Élections européennes: avec la candidature de Rima Hassan, LFI met Gaza au centre du débat
Personnalité "de lutte" ou "représentante des idées que véhicule le Hamas"? La controversée militante franco-palestinienne Rima Hassan, candidate pour La France insoumise aux européennes, incarne la volonté du mouvement d'insister sur la situation à Gaza et d'enfoncer le clou sur sa condamnation d'Israël.
La juriste de 31 ans, spécialiste de la question des réfugiés - qu'elle connaît intimement car née dans un camp de réfugiés en Syrie et arrivée en France à l'âge de 10 ans - est très connue dans les milieux militants, mais moins du grand public.
Elle, qui qualifie Israël d'"entité coloniale fasciste" ou qui dit que cet État "ment tous les jours", est accusée d'avoir estimé après le 7 octobre qu'il était "vrai" que le mouvement islamiste palestinien Hamas mène une action légitime, dans une interview au média Le Crayon. Un extrait tronqué, répond-elle, regrettant "une censure" de ses "développements et réponses étayées" et précisant avoir qualifié le Hamas de "groupe terro".
Des critiques également à gauche
Même à gauche, où la question de la réaction au 7 octobre a fini d'enterrer la Nupes, la fondatrice de l'Observatoire des camps de réfugiés compte peu de soutiens. La tête de liste des socialistes Raphaël Glucksmann a ainsi dénoncé des propos "révoltants" alors que le patron des communistes Fabien Roussel a estimé que la jeune femme "porte un projet (...) qui n'est pas porteur d'une solution politique et de paix".
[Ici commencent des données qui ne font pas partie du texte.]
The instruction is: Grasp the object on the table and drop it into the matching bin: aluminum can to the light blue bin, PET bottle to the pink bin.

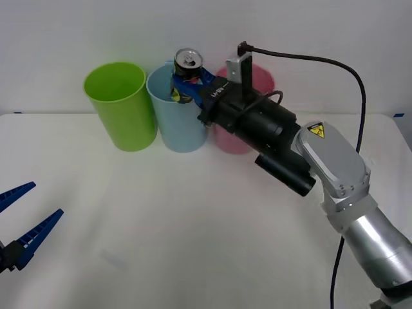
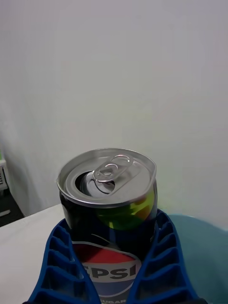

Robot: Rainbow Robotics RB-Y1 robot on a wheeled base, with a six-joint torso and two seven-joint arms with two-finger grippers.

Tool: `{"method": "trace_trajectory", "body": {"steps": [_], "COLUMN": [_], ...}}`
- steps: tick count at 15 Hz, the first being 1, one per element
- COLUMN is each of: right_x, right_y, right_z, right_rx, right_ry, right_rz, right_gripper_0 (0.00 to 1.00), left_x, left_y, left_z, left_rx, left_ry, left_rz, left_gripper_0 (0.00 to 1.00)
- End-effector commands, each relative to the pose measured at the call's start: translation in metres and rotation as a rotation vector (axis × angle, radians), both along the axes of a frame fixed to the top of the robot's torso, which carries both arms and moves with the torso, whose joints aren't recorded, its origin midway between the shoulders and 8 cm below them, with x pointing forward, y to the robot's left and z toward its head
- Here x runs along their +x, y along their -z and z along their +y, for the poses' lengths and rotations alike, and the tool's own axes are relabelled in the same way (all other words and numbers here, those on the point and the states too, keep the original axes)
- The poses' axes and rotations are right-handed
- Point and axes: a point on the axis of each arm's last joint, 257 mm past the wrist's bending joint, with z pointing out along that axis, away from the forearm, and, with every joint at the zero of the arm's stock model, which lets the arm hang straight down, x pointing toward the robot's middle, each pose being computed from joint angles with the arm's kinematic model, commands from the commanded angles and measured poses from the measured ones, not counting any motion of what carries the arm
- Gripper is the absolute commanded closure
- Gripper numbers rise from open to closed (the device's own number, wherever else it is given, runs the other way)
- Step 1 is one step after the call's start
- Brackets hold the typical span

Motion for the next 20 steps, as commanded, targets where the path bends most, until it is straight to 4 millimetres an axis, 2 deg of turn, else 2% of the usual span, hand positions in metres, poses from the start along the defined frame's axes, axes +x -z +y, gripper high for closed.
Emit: {"method": "trace_trajectory", "body": {"steps": [1,6,9,12,15,20], "right_x": [0.022,0.061,0.083,0.101,0.113,0.112], "right_y": [-0.002,-0.011,-0.012,-0.011,-0.005,-0.003], "right_z": [0.009,0.032,0.037,0.034,0.033,0.036], "right_rx": [0.016,0.015,0.011,0.002,-0.020,-0.033], "right_ry": [0.069,0.142,0.191,0.240,0.256,0.254], "right_rz": [0.013,0.023,0.041,0.058,0.079,0.071], "right_gripper_0": [1.00,1.00,1.00,1.00,1.00,1.00], "left_x": [0.000,0.000,0.000,0.000,0.000,0.000], "left_y": [0.000,0.000,0.000,0.000,0.000,0.000], "left_z": [0.000,0.000,0.000,0.000,0.000,0.000], "left_rx": [0.000,0.000,0.000,0.000,0.000,0.000], "left_ry": [0.000,0.000,0.000,0.000,0.000,0.000], "left_rz": [0.000,0.000,0.000,0.000,0.000,0.000], "left_gripper_0": [0.00,0.00,0.00,0.00,0.00,0.00]}}
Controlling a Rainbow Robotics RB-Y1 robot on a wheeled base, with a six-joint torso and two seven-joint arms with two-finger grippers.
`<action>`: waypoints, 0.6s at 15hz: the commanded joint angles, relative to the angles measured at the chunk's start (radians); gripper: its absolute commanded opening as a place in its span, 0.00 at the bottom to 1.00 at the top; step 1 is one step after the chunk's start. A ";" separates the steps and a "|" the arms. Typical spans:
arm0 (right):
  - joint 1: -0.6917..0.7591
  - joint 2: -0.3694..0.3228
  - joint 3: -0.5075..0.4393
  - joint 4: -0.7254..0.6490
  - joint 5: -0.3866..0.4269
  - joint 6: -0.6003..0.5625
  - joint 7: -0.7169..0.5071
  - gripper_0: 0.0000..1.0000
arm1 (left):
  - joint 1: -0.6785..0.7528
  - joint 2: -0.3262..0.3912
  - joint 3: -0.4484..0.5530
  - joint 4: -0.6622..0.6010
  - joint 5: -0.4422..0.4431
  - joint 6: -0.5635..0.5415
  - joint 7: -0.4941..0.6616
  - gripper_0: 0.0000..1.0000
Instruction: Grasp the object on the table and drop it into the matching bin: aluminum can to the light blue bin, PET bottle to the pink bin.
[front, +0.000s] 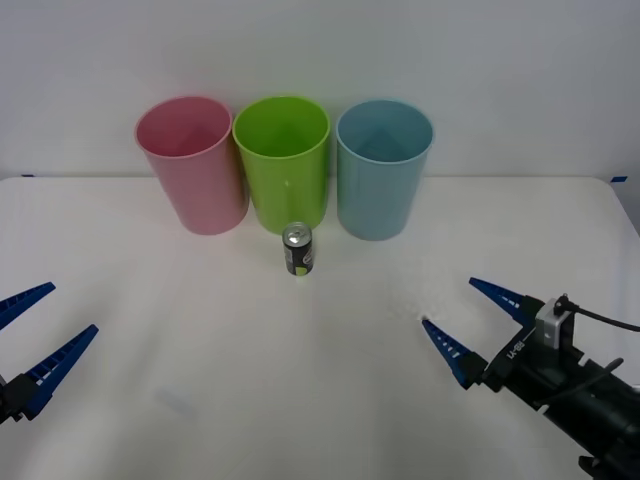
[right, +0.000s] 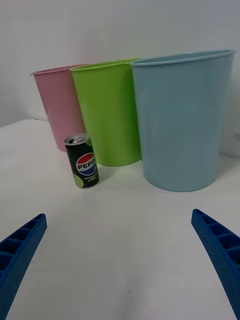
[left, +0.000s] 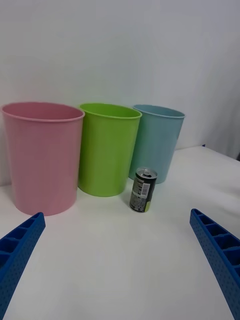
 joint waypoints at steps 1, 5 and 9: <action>-0.024 0.000 0.053 0.001 0.005 0.051 0.015 1.00 | 0.000 0.000 0.000 0.000 0.000 0.000 0.000 1.00; -0.065 0.000 0.142 0.001 0.013 0.149 0.038 1.00 | 0.000 0.000 0.000 0.000 0.000 0.000 0.000 1.00; -0.111 0.003 0.235 0.001 0.016 0.258 0.052 1.00 | 0.000 0.000 0.000 0.000 0.000 0.000 0.000 1.00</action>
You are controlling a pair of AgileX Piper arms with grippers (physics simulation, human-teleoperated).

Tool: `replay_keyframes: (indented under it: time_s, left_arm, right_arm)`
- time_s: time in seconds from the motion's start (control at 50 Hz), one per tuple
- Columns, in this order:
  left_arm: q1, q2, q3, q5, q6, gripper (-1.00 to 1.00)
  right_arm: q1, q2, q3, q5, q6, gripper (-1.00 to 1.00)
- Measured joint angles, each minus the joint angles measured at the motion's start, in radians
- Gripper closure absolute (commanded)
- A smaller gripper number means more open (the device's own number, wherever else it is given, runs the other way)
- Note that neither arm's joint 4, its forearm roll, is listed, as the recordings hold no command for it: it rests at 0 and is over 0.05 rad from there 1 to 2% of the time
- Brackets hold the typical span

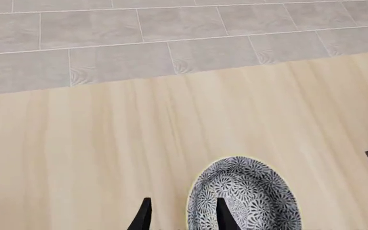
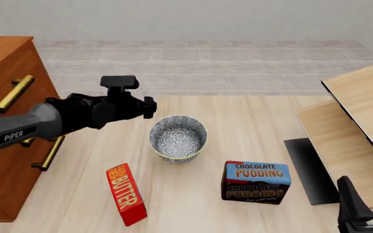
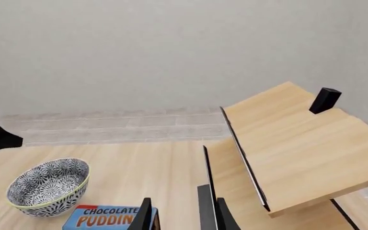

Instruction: Close the top drawer of the cabinet and put the bowl on top of it.

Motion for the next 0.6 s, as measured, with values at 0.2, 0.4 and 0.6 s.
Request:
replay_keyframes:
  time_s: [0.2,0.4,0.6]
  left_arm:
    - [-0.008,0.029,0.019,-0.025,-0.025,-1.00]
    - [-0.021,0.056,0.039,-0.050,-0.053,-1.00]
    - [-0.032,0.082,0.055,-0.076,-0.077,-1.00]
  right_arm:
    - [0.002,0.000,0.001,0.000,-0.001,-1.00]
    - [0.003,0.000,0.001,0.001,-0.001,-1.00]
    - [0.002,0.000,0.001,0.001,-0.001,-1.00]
Autre déclaration polémique de Rima Hassan: son utilisation du slogan "de la rivière (Jourdain) à la mer (Méditerranée)". Une expression associée par certains à la destruction d'Israël.
"Je demande que tous les Palestiniens, où qu'ils vivent, soient délivrés de toutes ces oppressions, du Jourdain à la mer", rétorque-t-elle.
Elle a également dit défendre la solution d'un "État binational" alors que La France insoumise est, elle, en faveur de la solution à deux Etats comme l'immense majorité de la classe politique.
"Une expertise décisive", selon Bompard
"Un cri du coeur" et "une parole militante" car sa génération "a perdu espoir dans la solution à deux États, du fait de l'impunité continuelle de l'État d'Israël", s'est-elle défendue auprès de Mediapart, expliquant que maintenant, en tant que "responsable politique", elle s'inscrit "dans le cadre des deux États côte à côte".
"Il n'y a pas de désaccord ou de divergence entre nous à ce sujet", assure le coordinateur de LFI Manuel Bompard.
Et sur le fond, "c'est compréhensible que de plus en plus de monde ait du mal à croire en une solution à deux Etats", ajoute-t-il. "Qui suis-je moi pour dire quelles sont leurs aspirations ?".
"Rima Hassan sait exactement de quoi elle parle, elle va apporter une expertise décisive, et pas uniquement sur la question palestinienne", se réjouit-il à propos de sa présence à la 7e place de la liste, une position éligible.
Cette thématique, les Insoumis entendent bien insister dessus, comme ils l'ont fait dès le 7 octobre. Au risque d'alimenter les accusations d'ambiguïté à propos du Hamas - une organisation considérée comme "terroriste" par Israël, de même que par les États-Unis et l'Union européenne -, et sur la question de l'antisémitisme à leur égard.
"Une stratégie de niche va donner des résultats de niche"
De toutes les forces de gauche, LFI est celle qui a le plus appelé à la mobilisation en faveur des Gazaouis, notamment en manifestant. "C'est le mouvement politique le plus engagé sur ces sujets qui me tiennent à coeur", a insisté Rima Hassan dans une interview à 20 Minutes vendredi.
Reste à convaincre ces sympathisants de la cause palestinienne de se rendre aux urnes le 9 juin.
"C'est l'enjeu, on est d'accord", reconnaissait le mois dernier Manon Aubry auprès de l'AFP. "Le nombre de gens qui viennent nous voir en disant 'ne lâchez rien, tenez bon' est énorme. C'est une base, un socle très fort dans le pays. Pas forcément la partie la plus visible, pas forcément la partie qui se mobilise le plus en termes de taux de participation, mais c'est une des grandes forces de La France insoumise", développait-elle.
Mais en interne, certains restent sceptiques sur l'importance accordée à cette question.
"Une stratégie de niche va donner des résultats de niche", met en garde un Insoumis de longue date, qui précise: "Les gens ne votent pas sur la Palestine. Toutes les mairies communistes qui ont fait 'Palestine, Palestine' depuis 20 ans ont tout perdu".